(Items from a data source)
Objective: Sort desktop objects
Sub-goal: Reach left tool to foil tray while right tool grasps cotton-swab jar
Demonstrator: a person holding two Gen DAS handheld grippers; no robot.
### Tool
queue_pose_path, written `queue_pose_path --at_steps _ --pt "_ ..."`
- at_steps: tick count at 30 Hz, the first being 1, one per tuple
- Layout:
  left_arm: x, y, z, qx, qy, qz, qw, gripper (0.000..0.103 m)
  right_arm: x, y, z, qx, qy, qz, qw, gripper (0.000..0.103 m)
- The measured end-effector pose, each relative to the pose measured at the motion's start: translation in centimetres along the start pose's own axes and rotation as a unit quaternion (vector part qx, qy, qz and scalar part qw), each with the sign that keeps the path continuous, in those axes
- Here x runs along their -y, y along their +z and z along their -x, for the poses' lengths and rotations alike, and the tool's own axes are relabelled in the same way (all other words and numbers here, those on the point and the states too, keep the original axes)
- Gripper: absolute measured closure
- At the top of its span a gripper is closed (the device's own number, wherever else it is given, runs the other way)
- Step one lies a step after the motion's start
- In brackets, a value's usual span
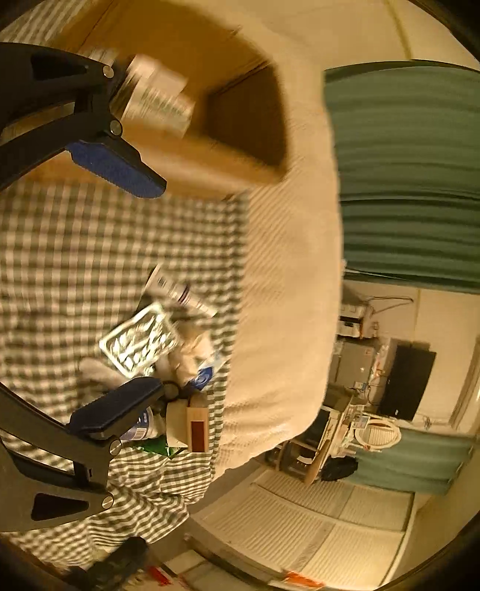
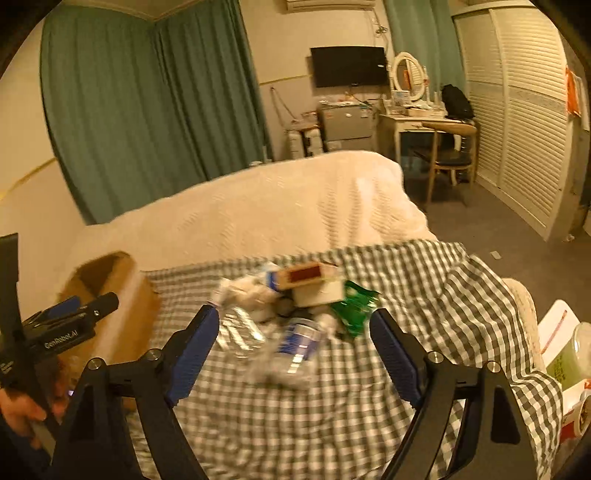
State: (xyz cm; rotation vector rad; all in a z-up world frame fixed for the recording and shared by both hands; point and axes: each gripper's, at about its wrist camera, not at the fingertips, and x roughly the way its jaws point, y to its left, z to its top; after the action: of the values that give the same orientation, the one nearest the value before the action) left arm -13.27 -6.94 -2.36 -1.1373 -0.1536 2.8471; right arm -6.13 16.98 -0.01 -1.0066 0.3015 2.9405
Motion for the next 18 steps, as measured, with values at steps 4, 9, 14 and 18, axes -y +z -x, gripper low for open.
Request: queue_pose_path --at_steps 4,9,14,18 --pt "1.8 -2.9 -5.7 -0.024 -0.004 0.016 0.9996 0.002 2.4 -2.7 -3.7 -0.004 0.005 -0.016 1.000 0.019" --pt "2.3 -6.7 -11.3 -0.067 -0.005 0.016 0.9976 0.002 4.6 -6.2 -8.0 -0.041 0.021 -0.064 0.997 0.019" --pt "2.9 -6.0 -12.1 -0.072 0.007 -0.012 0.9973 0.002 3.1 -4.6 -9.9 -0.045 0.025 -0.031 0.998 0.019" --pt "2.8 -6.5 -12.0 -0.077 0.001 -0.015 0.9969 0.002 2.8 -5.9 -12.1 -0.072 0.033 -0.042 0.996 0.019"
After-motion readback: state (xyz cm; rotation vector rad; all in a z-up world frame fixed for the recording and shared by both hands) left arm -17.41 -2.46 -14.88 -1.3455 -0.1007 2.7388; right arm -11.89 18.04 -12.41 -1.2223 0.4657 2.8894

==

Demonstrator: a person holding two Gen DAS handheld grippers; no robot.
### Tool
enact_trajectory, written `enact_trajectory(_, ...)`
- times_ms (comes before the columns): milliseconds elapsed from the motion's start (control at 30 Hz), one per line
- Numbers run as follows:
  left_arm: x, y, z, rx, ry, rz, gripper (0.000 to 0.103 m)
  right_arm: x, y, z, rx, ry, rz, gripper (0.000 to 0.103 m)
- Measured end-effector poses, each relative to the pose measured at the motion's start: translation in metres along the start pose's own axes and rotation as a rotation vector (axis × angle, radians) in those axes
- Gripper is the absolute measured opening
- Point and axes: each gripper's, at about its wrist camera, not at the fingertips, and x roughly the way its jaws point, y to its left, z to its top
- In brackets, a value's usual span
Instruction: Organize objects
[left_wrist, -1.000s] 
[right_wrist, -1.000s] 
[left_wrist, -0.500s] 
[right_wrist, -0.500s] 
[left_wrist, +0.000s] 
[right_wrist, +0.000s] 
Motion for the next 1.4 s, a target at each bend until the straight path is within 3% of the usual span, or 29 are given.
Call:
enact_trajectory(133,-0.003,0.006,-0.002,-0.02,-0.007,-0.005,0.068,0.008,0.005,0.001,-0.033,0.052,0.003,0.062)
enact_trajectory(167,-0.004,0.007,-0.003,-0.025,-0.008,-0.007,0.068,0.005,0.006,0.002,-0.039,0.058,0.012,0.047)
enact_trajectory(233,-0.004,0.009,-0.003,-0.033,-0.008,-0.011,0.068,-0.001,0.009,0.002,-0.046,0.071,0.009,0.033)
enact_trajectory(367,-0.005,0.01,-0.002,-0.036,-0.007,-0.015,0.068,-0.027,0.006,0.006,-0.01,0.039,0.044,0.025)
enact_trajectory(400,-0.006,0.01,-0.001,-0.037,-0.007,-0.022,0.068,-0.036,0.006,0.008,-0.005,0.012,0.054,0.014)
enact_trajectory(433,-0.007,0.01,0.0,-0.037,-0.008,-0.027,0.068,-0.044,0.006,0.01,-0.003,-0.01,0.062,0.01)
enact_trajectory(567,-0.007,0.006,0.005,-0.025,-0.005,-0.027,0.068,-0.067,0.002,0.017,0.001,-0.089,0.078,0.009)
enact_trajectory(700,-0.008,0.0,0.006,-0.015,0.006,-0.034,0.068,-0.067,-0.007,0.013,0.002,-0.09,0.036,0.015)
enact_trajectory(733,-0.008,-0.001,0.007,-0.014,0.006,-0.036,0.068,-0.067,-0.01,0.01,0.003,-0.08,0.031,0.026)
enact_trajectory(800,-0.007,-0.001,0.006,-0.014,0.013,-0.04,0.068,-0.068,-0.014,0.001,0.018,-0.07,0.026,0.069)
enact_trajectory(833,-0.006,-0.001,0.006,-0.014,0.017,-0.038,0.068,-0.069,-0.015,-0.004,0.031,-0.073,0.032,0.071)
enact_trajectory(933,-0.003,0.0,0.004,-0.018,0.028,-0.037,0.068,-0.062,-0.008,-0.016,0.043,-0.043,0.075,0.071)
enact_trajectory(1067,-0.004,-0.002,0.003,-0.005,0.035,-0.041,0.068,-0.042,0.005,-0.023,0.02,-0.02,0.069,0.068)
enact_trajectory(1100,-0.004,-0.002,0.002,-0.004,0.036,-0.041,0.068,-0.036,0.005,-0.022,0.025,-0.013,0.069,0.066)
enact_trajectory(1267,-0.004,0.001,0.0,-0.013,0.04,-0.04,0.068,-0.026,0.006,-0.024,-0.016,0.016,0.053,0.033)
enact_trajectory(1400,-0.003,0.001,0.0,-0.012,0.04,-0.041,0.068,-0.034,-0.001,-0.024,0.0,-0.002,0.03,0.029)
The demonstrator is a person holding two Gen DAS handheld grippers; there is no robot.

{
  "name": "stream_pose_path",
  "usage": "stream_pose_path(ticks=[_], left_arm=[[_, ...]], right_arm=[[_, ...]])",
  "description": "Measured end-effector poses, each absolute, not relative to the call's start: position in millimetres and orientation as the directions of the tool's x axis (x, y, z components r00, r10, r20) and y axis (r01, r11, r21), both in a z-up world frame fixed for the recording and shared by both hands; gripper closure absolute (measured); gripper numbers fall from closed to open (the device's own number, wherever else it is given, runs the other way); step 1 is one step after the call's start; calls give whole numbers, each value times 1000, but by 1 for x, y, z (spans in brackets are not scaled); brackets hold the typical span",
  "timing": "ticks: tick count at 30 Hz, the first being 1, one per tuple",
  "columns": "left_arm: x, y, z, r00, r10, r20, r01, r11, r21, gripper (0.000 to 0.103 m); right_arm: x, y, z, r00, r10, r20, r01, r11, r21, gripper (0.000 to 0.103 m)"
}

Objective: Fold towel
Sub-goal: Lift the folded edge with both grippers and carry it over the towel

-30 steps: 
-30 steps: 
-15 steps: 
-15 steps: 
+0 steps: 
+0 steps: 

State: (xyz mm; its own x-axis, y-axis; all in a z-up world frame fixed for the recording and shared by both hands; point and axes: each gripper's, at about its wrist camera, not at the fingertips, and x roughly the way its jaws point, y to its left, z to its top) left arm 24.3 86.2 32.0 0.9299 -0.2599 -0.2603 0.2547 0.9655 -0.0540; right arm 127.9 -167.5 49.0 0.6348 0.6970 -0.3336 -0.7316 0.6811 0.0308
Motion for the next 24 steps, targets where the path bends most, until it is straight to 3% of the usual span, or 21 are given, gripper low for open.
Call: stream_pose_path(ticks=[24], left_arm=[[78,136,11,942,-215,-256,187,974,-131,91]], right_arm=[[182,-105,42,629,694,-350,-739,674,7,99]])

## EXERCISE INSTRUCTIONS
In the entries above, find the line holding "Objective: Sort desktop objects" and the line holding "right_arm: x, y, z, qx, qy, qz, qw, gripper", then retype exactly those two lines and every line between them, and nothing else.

## PROBLEM SOLUTION
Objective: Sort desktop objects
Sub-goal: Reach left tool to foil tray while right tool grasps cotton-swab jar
Demonstrator: a person holding two Gen DAS handheld grippers; no robot.
### Tool
queue_pose_path, written `queue_pose_path --at_steps _ --pt "_ ..."`
- at_steps: tick count at 30 Hz, the first being 1, one per tuple
- Layout:
  left_arm: x, y, z, qx, qy, qz, qw, gripper (0.000..0.103 m)
  right_arm: x, y, z, qx, qy, qz, qw, gripper (0.000..0.103 m)

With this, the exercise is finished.